Generation of endogenous pH-sensitive EGF receptor and its application in high-throughput screening for proteins involved in clathrin-mediated endocytosis
Mads Breum Larsen,
Mireia Perez Verdaguer,
Brigitte F Schmidt,
Marcel P Bruchez,
Simon C Watkins,
Alexander Sorkin
Affiliations
Mads Breum Larsen
Department of Cell Biology, School of Medicine, University of Pittsburgh, Pittsburgh, United States
Mireia Perez Verdaguer
Department of Cell Biology, School of Medicine, University of Pittsburgh, Pittsburgh, United States
Brigitte F Schmidt
Molecular Biosensor and Imaging Center, Carnegie Mellon University, Pittsburgh, United States
Molecular Biosensor and Imaging Center, Carnegie Mellon University, Pittsburgh, United States; Department of Biological Sciences, Carnegie Mellon University, Pittsburgh, United States; Department of Chemistry, Carnegie Mellon University, Pittsburgh, United States; Sharp Edge Laboratories, Pittsburgh, United States
Previously we used gene-editing to label endogenous EGF receptor (EGFR) with GFP and demonstrate that picomolar concentrations of EGFR ligand drive signaling and endocytosis of EGFR in tumors in vivo (Pinilla-Macua et al., 2017). We now use gene-editing to insert a fluorogen activating protein (FAP) in the EGFR extracellular domain.
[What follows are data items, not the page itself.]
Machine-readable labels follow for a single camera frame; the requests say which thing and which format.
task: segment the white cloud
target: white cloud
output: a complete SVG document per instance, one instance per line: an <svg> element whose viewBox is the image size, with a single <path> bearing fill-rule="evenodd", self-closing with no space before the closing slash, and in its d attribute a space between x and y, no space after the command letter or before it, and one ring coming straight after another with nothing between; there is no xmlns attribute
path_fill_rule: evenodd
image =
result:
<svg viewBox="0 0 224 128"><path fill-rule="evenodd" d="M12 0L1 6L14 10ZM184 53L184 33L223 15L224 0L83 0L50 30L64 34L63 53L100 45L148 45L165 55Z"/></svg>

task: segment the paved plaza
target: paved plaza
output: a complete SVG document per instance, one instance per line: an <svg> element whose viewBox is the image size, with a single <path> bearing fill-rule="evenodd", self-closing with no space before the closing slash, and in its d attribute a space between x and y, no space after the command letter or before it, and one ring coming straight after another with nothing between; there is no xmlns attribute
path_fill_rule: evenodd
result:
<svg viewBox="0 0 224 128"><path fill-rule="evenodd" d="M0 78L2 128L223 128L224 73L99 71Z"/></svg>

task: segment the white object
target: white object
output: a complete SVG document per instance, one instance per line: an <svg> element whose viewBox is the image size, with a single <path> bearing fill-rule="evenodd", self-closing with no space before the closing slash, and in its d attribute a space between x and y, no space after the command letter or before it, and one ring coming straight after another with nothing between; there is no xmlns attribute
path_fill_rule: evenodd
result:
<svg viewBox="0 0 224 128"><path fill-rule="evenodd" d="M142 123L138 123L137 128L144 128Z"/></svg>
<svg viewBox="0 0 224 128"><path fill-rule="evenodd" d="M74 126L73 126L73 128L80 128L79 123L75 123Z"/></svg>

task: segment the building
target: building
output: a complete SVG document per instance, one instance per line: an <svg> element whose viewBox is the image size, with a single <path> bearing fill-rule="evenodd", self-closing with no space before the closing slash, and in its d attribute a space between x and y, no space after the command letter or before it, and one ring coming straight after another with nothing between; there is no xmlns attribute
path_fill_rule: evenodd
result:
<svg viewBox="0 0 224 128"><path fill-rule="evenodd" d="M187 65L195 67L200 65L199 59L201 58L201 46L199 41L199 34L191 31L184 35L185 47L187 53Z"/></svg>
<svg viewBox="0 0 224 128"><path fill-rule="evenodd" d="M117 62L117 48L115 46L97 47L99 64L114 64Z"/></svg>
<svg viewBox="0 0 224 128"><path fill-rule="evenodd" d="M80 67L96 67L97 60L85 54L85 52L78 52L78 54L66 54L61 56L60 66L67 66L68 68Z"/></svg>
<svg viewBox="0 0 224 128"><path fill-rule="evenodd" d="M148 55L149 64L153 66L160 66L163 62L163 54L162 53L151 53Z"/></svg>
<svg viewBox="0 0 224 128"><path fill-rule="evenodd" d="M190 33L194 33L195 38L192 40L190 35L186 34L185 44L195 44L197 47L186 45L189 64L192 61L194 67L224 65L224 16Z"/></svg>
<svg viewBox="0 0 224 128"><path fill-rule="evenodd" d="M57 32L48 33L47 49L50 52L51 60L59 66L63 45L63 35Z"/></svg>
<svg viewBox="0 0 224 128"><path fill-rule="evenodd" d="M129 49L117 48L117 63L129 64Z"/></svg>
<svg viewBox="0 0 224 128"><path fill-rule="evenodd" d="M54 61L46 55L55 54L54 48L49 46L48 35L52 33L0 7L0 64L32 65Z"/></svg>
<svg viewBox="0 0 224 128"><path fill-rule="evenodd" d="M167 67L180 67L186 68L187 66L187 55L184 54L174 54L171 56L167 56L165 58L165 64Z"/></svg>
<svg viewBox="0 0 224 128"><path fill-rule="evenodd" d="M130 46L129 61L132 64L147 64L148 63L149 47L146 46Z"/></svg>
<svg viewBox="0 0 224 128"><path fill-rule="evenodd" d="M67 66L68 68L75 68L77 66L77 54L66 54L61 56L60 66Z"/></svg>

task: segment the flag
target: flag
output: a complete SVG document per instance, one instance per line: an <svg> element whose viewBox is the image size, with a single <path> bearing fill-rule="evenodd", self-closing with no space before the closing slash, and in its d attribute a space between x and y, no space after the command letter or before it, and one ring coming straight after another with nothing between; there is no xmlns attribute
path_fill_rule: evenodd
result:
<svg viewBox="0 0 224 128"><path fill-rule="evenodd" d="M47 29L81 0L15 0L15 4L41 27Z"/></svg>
Binding of the tandem dye pair MG-Bis-SA to FAP-EGFR provides a ratiometric pH-sensitive model with dual fluorescence excitation and a single far-red emission. The excitation ratio of fluorescence intensities was demonstrated to faithfully report the fraction of FAP-EGFR located in acidic endosomal/lysosomal compartments. Coupling native FAP-EGFR expression with the high method sensitivity has allowed development of a high-throughput assay to measure the rates of clathrin-mediated FAP-EGFR endocytosis stimulated with physiological EGF concentrations. The assay was utilized to screen a phosphatase siRNA library. These studies highlight the utility of endogenous pH-sensitive FAP-receptor chimeras in high-throughput analysis of endocytosis.